Directions for this task: Listed below are entries; give the number of lines among them that include "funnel", and only that number.

Data supplied:
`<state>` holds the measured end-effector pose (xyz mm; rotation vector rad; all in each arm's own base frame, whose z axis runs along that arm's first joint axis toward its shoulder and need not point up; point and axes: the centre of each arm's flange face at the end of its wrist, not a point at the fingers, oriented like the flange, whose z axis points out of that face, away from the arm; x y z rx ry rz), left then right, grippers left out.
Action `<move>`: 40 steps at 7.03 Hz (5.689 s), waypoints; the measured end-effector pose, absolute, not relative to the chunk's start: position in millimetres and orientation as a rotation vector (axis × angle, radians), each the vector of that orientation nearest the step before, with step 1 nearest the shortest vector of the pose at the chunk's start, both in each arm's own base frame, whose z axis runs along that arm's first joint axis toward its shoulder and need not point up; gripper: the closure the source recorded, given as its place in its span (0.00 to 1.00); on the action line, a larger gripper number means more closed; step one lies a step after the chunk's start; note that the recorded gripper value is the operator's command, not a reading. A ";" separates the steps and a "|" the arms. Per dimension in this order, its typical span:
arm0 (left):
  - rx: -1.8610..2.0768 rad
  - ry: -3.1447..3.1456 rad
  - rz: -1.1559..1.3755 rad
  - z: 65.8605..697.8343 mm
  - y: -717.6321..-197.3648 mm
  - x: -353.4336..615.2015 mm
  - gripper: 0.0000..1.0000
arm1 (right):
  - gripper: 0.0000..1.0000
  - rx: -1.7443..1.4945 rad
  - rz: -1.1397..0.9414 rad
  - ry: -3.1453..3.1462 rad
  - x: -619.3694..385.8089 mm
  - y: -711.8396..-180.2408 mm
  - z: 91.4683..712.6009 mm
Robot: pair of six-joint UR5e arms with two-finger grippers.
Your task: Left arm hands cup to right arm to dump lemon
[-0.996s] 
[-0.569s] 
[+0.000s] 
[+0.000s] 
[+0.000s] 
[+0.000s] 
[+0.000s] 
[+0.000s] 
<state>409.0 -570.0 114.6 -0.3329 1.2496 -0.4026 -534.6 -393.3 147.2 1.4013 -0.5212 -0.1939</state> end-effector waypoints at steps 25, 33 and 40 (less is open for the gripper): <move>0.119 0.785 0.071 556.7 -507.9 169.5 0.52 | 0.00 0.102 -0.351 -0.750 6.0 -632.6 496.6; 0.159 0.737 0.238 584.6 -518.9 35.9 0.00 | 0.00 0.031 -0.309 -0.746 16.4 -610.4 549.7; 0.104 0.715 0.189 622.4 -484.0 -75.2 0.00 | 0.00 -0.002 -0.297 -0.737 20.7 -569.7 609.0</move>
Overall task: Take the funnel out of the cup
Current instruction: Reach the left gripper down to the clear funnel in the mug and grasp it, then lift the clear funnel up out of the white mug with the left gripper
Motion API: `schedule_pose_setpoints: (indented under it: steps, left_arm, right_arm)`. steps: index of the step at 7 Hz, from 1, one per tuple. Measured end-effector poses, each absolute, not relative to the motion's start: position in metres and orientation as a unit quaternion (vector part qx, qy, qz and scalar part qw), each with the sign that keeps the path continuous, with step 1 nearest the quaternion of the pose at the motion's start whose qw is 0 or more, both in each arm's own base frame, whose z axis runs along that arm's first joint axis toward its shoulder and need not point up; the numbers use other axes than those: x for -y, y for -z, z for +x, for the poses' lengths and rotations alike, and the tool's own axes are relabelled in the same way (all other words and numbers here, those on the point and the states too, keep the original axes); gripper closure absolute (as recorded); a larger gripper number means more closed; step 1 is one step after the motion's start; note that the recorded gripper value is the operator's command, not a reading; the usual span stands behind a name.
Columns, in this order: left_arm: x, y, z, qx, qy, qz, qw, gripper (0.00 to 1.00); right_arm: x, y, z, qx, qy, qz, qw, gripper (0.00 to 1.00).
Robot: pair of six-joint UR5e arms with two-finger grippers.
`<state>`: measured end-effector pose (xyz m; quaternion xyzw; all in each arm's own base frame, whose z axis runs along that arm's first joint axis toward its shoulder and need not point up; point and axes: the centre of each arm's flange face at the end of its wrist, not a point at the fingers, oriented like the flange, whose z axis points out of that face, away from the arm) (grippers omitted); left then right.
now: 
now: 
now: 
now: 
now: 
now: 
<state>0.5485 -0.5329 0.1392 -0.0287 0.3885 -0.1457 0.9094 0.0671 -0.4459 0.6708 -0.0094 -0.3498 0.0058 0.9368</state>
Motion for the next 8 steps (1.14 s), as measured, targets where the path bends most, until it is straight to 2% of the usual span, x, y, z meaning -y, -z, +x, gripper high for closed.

Final answer: 2